Dezzutti et al. reported that hyper-osmolality of OTC vaginal lubricants was associated with cellular toxicity and could potentially lead to increased susceptibility to HIV-1 and other sexually transmitted diseases [8]. Indeed, persons who consistently use hyper-osmolal lubricants showed a higher incidence of sexually transmitted diseases. In the present study, the extent of cellular or tissue damage did not correspond to the osmolality of the lubricants. There are different ingredients in every OTC vaginal lubricant, the major ingredients being water, glycerin, and other moisturizers. Some lubricants have aloe barbadensis leaf juice, alcohols, and natural flavors as additional ingredients. Especially, aloe vera is known to have a healing effect on skin wounds [18, 19]. However, these ingredients may bring about discordance between the osmolality and cellular toxicity. One of the OTC vaginal lubricants showed iso-osmolality. However, despite the physiological osmolality, it showed minimum cytotoxicity on the mucosal epithelium of vaginal tissue.
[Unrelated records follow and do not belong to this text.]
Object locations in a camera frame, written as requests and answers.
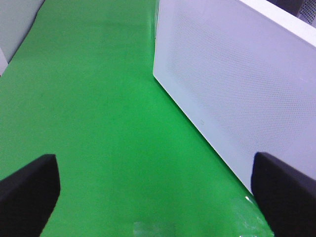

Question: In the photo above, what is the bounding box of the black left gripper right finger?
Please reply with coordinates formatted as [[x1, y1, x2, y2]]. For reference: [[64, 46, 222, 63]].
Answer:
[[251, 152, 316, 237]]

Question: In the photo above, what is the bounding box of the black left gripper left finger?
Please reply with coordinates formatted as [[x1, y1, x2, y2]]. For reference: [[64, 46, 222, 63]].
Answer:
[[0, 154, 61, 237]]

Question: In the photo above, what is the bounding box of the white microwave door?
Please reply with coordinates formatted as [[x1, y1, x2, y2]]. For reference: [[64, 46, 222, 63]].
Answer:
[[153, 0, 316, 189]]

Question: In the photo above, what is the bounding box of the white microwave oven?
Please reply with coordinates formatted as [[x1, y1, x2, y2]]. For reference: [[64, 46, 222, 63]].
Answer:
[[268, 0, 316, 27]]

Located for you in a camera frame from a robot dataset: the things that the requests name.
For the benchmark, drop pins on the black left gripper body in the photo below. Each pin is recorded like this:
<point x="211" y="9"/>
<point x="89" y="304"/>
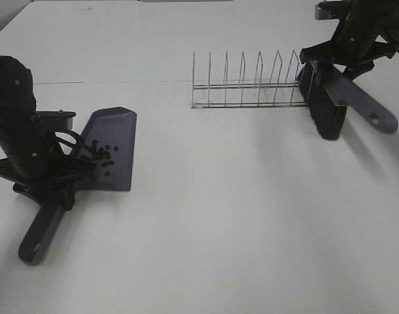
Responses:
<point x="38" y="177"/>

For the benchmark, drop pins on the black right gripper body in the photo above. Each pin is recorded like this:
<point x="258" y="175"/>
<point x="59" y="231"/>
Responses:
<point x="358" y="58"/>

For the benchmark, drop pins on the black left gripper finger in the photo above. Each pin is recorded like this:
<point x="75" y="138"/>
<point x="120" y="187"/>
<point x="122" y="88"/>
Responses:
<point x="83" y="170"/>
<point x="65" y="196"/>

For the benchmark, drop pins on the pile of coffee beans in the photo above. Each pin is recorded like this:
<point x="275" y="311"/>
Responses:
<point x="100" y="153"/>

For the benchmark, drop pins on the purple-grey dustpan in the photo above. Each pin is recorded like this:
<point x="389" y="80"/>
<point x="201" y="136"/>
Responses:
<point x="107" y="141"/>

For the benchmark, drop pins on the purple-grey hand brush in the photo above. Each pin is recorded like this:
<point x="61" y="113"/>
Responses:
<point x="328" y="93"/>

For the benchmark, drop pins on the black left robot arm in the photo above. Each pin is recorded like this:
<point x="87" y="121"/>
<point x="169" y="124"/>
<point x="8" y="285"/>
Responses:
<point x="40" y="151"/>

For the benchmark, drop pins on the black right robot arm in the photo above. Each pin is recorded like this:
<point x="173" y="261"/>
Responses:
<point x="367" y="31"/>

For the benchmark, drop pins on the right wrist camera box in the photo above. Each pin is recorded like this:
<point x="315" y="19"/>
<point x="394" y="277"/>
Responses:
<point x="332" y="10"/>

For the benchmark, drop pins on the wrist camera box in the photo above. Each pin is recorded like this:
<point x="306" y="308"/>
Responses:
<point x="57" y="120"/>
<point x="332" y="10"/>

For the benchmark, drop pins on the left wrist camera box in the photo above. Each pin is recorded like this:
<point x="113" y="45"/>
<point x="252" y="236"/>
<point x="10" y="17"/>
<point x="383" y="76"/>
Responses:
<point x="57" y="120"/>

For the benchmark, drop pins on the wire dish rack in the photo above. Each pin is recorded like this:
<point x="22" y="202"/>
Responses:
<point x="251" y="84"/>

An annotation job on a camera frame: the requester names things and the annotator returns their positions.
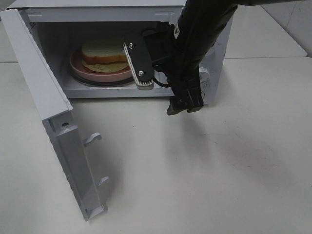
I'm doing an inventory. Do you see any white microwave oven body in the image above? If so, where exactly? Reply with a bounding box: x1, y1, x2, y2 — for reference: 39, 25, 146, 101
6, 0, 234, 108

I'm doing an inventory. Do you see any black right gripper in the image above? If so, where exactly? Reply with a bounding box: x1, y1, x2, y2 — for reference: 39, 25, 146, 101
142, 20, 215, 116

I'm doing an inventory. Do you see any white timer knob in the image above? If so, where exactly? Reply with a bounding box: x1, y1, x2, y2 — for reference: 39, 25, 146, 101
199, 67, 210, 84

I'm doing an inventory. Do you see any pink round plate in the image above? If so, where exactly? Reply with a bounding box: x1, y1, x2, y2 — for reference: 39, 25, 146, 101
70, 49, 132, 82

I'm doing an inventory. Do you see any white microwave door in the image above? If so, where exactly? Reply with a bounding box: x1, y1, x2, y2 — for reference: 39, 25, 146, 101
0, 9, 105, 221

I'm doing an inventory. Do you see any glass microwave turntable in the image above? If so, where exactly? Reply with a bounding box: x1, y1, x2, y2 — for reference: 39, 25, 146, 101
71, 74, 134, 87

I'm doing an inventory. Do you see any white bread sandwich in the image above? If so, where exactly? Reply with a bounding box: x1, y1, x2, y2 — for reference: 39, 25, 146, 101
81, 38, 129, 73

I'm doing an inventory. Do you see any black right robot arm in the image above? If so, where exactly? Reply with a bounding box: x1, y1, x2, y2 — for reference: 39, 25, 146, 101
143, 0, 237, 116

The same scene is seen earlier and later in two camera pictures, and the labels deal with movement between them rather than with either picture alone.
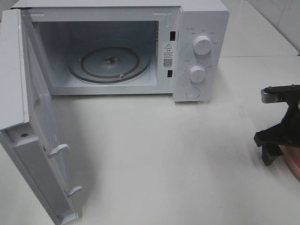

In summary, OTC vaginal lubricants are very frequently used by individuals who find intercourse inconvenient due to dryness and vaginal atrophy. In the present study, the authors were concerned with the high osmolality of OTC vaginal lubricants and evaluated their effects on the vaginal mucosal layer. The hyper-osmolality of OTC vaginal lubricants is a major cause of dysfunction of the vaginal mucosal layer. Therefore, the authors suggest that frequent use hyper-osmolar OTC vaginal lubricants may actually have an aggravating effect on vaginal dryness and infection. One of the limitations of this study is that it did not include all the OTC vaginal lubricants available in Korea; additionally, the effect of each ingredient contained in these products was not considered. Thus, additional research is needed to evaluate formulae to enable production of safer OTC vaginal lubricants.